This new chronic electrode interface has significant benefits over the existing intrafascicular implants in regards to long-term stability. While some intrafascicular solutions have focused on using mechanically soft materials21,22,49 and others on implants with small cross-sectional areas but mechanically hard materials23, we hypothesize that to minimize the encapsulation process required for stable long-term intrafascicular interfaces one must design for a flexural rigidity as close as possible to that of the surrounding neural tissue. Any relative motion to the nerve caused by a non-flexible implant is believed to exacerbate the encapsulation process. Implanted CNT yarns have a lower flexural rigidity value (Fig. 2a) compared to existing intrafascicular electrodes as they have both a smaller second moment of inertia and lower modulus. Preliminary evidence of this is presented in Figs 6 and 7 as the cellular encapsulation observed in these CNT yarn experiments (~32 µm, 19 weeks post-implant) is smaller than the 135 ± 56 µm shown in the TIME electrodes22, the 113 ± 2.8 µm estimated for the thin-film LIFE, and the 64.3 ± 2.5 µm estimated for the PtIr LIFE49.

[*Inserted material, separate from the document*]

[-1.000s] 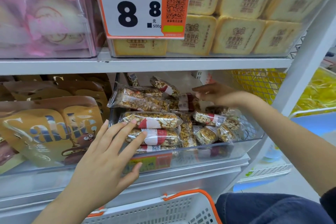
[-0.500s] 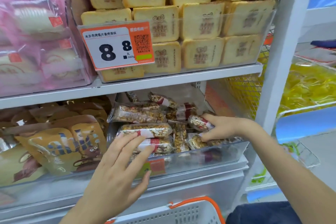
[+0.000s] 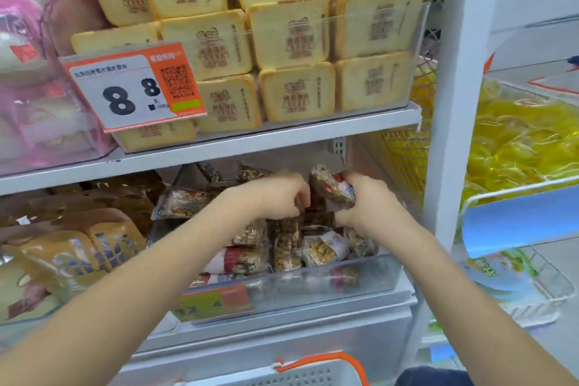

The results in Fig. 8 demonstrate the viability of using CNT yarn electrodes for chronic stimulation. While difficult to directly compare to other studies as authors tend to use varying pulse widths and stimulation frequencies, the injected charges here are slightly higher than previously published work investigating similar in vivo intrafascicular recording/stimulation but utilizing different electrodes50. The increase in threshold at week four is not unexpected as it typically marks the completion of the encapsulation layer formation and foreign body response to the implant. These thresholds stabilized at one month time point, although the data shown is limited to only six weeks post-op. However, three additional rats were implanted in the tibial nerve and left in vivo for 16 months. A single stimulation experiment was run on these animals, as their percutaneous connectors were destroyed early in the study. Of the four CNT yarn electrodes tested, three had normal impedance (~20 k) while two elicited twitches at relatively low thresholds, roughly 20 nC, versus ~70 nC for the other two electrodes. Together these results indicate that CNT yarn electrodes are relatively stable within the nerve and can be used for chronic stimulation. The charge capacity for stimulation is significant higher (~300 times) than that of platinum iridium wires51. Fundamentally, stimulating autonomic and somatic fibers is the same. The only difference would be differences in charge thresholds, with the unmyelinated fibers to likely require higher thresholds than reported for the somatic nerves. The data presented serves to demonstrate empirically that the CNT yarns can provide the necessary charge to activate nerve fibers, as well as to provide an additional metric for the stability of the interface over time.

The preliminary histology data and high quality neural recording results we have presented indicate that it is indeed possible to obtain information from the autonomic nervous system for long periods of time. This capability opens the possibility to reliably obtain and decode autonomic nerve signals to understand the physiological signaling mechanisms of the nervous system. The recording capability and the low stimulation charge thresholds indicate the feasibility of chronic implanted CNT yarn electrodes for autonomic nerve control and modulation to provide therapeutic and patient monitoring capabilities for various diseases and health conditions.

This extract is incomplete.